Architectural Focus: The architecture must now support cross-cutting technical issues. A shared semantic understanding across the enterprise, a centralized orchestration engine for governance, and a decoupled, event-driven integration fabric become the critical enablers.

Technology investment diagram for Maturity Level 3

Key Technology Investments (Figure 6):

Technology investments are thematically focused on orchestrating processes at an enterprise scale across humans, agents, and deterministic systems. The Enterprise Orchestration Layer becomes a focus of investment, requiring a Hybrid Workflow Execution Engine to coordinate activities, and a Process Governance & Constraint Engine to enforce business rules and compliance policies on in-flight processes since agents are working across domains, often with different policies and semantic definitions. This cross-domain coordination is only possible with a mature Semantic Layer that features an Enterprise Knowledge Graph (EKG), which creates a shared understanding of how business entities relate across domains. The Integration Layer must evolve to include an Event-Driven Integration Fabric, which uses a streaming backbone to decouple systems and enable the resilient, asynchronous communication typical of long-running enterprise processes. Given the higher value of these workflows and the associated risks, additional investments in security and monitoring become paramount (for example AIOps, policy-as-code). Lastly, further investment must be made in the Application and Services Layer (such as AI-enabled LCNC, more dynamic and multi-modal user experiences) as human users begin to monitor and collaborate with more capable AI agents.

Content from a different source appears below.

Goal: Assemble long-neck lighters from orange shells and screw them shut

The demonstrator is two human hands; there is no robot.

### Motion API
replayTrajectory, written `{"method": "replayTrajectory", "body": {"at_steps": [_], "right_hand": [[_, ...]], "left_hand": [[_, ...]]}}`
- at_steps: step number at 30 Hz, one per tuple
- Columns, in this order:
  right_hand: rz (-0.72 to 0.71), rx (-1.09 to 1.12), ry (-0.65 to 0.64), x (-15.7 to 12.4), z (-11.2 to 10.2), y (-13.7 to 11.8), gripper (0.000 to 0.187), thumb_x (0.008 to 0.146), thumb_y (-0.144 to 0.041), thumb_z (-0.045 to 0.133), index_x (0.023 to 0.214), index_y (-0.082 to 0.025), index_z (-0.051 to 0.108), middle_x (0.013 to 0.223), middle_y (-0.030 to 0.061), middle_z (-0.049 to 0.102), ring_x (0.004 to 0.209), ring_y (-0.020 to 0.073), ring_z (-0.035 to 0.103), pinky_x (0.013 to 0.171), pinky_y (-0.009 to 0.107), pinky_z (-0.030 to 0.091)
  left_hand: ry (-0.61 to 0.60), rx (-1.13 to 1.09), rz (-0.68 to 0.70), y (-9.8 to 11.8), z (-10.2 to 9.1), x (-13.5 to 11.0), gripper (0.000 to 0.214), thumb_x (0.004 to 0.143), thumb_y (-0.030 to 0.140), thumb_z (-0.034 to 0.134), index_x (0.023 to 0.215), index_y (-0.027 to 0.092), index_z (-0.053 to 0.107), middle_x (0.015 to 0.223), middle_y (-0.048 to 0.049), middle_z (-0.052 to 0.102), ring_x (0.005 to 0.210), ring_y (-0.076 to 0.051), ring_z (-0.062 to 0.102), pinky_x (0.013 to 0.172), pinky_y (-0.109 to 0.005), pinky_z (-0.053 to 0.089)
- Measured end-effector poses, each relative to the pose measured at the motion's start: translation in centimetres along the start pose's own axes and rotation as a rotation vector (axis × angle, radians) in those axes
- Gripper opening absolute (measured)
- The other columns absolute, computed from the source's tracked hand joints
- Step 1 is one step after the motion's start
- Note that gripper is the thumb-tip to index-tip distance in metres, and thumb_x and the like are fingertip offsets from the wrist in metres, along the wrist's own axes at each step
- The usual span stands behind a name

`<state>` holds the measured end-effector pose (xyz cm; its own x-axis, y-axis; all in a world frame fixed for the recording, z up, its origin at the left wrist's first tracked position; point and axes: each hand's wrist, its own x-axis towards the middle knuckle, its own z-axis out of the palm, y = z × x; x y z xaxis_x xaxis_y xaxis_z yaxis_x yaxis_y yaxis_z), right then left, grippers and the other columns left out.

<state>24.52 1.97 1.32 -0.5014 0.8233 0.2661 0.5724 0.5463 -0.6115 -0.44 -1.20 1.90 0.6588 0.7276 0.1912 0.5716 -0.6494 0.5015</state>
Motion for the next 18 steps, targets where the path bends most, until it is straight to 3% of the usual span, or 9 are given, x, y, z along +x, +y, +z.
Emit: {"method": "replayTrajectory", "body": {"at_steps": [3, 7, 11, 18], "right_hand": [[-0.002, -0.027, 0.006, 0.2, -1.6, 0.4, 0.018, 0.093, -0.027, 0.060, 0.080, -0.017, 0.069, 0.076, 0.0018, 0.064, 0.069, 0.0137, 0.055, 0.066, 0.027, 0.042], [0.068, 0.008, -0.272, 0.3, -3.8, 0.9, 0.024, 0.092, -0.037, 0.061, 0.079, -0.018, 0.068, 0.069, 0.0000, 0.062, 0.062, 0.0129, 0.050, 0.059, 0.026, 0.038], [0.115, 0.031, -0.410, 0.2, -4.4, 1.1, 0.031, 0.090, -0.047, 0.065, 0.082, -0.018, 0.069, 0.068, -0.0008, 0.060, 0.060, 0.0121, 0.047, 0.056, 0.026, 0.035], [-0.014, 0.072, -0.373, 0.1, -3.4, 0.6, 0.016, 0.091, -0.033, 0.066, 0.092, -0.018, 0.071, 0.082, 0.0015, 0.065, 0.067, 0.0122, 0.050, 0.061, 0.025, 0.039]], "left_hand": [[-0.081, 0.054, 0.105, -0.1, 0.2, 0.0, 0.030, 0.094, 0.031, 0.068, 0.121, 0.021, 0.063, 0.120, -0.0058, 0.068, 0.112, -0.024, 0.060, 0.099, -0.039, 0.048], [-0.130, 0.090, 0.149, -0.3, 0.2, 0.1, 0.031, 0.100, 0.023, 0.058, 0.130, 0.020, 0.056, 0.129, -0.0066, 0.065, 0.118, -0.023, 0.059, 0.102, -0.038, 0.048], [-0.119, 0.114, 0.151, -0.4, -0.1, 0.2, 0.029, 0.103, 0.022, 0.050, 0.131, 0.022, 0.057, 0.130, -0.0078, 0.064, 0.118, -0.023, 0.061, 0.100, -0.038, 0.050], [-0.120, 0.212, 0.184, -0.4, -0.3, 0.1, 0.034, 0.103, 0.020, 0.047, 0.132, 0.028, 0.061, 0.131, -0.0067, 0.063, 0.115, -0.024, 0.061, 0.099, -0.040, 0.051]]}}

Maturity Level 4: Multi-Agent, Multi-Domain Orchestration

Business Objective & Value: Redesign and optimize business operations across domains to drive step changes in productivity and efficiency. This stage moves toward creating a holistic digital simulation (digital twin) of the enterprise for continuous improvement and strategic planning across major business processes and workflows.

Architectural Focus: The final stage focuses on enabling dynamic, emergent collaboration between agents. This requires advanced agent-to-agent (A2A) communication protocols, agent self-learning capabilities, further investing in maturing the Orchestration, Data, and Semantic layers, and fully dynamic and self-healing infrastructure to support the growing needs of dynamic AI workloads as agents have been scaled out across the enterprise.

Technology investment diagram for Maturity Level 4

Key Technology Investments (Figure 7):

Thematic investments focus on creating a self-improving, autonomous system. In the Agentic Layer, an Agent Self-Reflection & Adaptation Framework provides the mechanism for an agent to analyze its own performance logs and trigger improvements. This learning is supported by the IT Operations and Observability Layer, which implements a Closed Learning Feedback Loop to automatically feed observability data back into MLOps pipelines for model retraining which can also leverage synthetic data generation to further optimize model performance. With networks of agents being deployed across departments along with ongoing application modularization efforts, further investments in security and crucially a composable capability catalog become necessary for agents to dynamically compose capabilities to solve more abstract and higher-value tasks. These processes are all orchestrated and optimized via a new Digital Twin Process Modeling capability, which uses real-time data to create simulations for "what-if" analysis and predictive optimization, allowing the enterprise to safely test and deploy new agentic deployments.

Conclusion

The roadmap to an Agentic Enterprise runs through an IT architectural evolution. Enterprise architects will be the crucial drivers of this transformation, driving the critical investment decisions, along with other partners in the business and IT, necessary for the organization to realize the value from the new business capabilities of the Agentic Enterprise.